Scientific classification
- Kingdom: Plantae
- Clade: Tracheophytes
- Clade: Angiosperms
- Clade: Monocots
- Clade: Commelinids
- Order: Poales
- Family: Cyperaceae
- Genus: Cyperus
- Species: C. squarrosus
- Binomial name: Cyperus squarrosus L.
- Synonyms: Cyperus aristatus Torrb.; Cyperus inflexus Muhl.; and many others;

= Cyperus squarrosus =

- Genus: Cyperus
- Species: squarrosus
- Authority: L.
- Conservation status: LC
- Synonyms: Cyperus aristatus Torrb., Cyperus inflexus Muhl., and many others

Species of sedge

Cyperus squarrosus is a species of sedge known by several common names, including bearded flatsedge and awned flatsedge.

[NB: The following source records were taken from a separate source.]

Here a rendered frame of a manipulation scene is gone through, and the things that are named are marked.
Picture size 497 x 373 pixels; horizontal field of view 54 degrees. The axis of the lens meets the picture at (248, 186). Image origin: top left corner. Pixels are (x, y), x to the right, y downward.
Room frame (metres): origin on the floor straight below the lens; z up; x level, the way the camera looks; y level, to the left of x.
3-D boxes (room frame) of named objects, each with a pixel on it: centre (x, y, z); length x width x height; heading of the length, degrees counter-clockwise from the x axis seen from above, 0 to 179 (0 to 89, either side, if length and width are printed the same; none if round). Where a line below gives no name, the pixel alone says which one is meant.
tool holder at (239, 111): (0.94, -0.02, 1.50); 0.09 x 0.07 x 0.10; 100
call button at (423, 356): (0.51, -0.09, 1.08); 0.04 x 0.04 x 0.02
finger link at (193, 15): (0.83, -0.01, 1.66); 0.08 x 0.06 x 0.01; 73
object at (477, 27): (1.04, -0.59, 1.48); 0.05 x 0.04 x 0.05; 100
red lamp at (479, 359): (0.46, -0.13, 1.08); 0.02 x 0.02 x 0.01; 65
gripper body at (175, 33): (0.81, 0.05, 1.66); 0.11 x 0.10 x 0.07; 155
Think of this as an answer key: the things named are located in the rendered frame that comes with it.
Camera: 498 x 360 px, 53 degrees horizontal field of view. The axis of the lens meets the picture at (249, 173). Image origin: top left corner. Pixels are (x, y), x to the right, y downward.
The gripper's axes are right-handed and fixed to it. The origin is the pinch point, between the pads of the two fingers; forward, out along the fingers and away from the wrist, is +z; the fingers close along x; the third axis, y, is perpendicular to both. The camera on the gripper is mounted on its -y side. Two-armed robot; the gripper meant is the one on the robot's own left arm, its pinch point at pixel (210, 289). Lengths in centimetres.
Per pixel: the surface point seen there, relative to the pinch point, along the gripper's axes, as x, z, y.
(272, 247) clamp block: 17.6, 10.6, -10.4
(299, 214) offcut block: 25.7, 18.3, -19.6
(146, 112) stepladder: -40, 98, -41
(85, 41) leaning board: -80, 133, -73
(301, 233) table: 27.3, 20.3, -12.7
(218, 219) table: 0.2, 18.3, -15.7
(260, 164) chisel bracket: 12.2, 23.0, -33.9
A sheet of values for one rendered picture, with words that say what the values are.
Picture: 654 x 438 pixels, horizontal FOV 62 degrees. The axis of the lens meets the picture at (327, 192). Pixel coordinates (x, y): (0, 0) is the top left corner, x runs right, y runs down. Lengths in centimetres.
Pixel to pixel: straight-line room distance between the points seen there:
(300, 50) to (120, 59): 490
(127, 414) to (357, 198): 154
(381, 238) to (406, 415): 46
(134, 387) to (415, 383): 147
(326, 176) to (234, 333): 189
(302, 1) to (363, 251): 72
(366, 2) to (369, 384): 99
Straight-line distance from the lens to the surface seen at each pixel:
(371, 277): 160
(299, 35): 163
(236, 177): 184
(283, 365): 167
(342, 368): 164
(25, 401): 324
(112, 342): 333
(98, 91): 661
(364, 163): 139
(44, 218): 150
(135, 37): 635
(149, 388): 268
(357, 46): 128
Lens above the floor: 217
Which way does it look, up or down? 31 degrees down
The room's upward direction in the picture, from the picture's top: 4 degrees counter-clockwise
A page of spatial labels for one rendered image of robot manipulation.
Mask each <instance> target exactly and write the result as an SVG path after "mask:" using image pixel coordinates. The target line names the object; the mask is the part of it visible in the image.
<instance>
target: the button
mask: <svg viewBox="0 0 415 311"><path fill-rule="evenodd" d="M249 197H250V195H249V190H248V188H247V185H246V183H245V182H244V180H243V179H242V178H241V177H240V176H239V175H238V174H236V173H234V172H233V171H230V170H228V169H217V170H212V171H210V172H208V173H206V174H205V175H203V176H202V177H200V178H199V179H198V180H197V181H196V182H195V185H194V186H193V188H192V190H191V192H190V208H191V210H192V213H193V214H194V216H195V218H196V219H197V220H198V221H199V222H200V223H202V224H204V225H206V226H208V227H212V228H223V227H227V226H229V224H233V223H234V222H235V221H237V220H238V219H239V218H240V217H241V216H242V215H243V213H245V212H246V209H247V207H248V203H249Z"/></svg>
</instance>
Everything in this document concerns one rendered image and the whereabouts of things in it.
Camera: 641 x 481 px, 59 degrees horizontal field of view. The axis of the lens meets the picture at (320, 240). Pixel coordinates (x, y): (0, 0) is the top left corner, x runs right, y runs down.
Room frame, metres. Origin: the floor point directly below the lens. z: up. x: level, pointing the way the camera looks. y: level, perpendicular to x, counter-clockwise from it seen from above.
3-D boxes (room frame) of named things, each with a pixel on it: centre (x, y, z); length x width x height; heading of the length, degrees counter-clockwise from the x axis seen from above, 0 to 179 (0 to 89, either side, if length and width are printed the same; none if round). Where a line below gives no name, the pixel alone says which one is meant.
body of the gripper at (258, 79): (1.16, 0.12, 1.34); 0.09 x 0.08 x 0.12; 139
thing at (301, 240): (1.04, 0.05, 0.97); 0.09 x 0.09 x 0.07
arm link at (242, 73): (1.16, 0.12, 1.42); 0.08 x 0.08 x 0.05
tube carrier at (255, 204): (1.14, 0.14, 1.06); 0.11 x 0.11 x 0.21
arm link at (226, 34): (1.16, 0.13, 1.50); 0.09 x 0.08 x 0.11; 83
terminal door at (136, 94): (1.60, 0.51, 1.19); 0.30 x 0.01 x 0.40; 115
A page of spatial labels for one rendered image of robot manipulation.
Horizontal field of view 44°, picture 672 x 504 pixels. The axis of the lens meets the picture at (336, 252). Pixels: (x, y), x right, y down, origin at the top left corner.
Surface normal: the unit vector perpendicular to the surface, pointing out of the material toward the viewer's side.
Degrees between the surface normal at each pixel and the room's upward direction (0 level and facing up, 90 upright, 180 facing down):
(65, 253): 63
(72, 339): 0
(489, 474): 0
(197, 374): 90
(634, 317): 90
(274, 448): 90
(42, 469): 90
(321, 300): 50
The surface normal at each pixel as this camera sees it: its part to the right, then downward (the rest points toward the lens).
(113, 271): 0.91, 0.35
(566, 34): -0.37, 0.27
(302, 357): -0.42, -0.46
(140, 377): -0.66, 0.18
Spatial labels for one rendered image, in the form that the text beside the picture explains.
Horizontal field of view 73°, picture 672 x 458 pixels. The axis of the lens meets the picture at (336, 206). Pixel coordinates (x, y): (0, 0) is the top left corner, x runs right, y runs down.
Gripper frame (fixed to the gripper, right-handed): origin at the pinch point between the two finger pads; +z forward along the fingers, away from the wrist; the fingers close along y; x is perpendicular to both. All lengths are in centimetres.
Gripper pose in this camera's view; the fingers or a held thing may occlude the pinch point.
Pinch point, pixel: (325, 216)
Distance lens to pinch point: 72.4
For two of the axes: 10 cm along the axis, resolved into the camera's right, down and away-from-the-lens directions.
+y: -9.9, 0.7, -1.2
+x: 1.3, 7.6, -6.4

It is found in wet environments in North and South America, Africa, Australia, southern Asia (China, India, Saudi Arabia, Indochina, etc.) and Italy.

==Description==
Cyperus squarrosus is a small sedge, reaching a maximum height between 10–16 cm. There are one to three short, thin leaves around the base of the plant. The inflorescence is a single spherical or bunched spike of up to 30 spikelets. Each spikelet is flat and has excurved awns, meaning the tip of each of the two to eight flowers on the spikelet curls outward. The spikelets are bright green to yellowish or brown. The curved awn tips and the small size of this sedge are good identifying characteristics.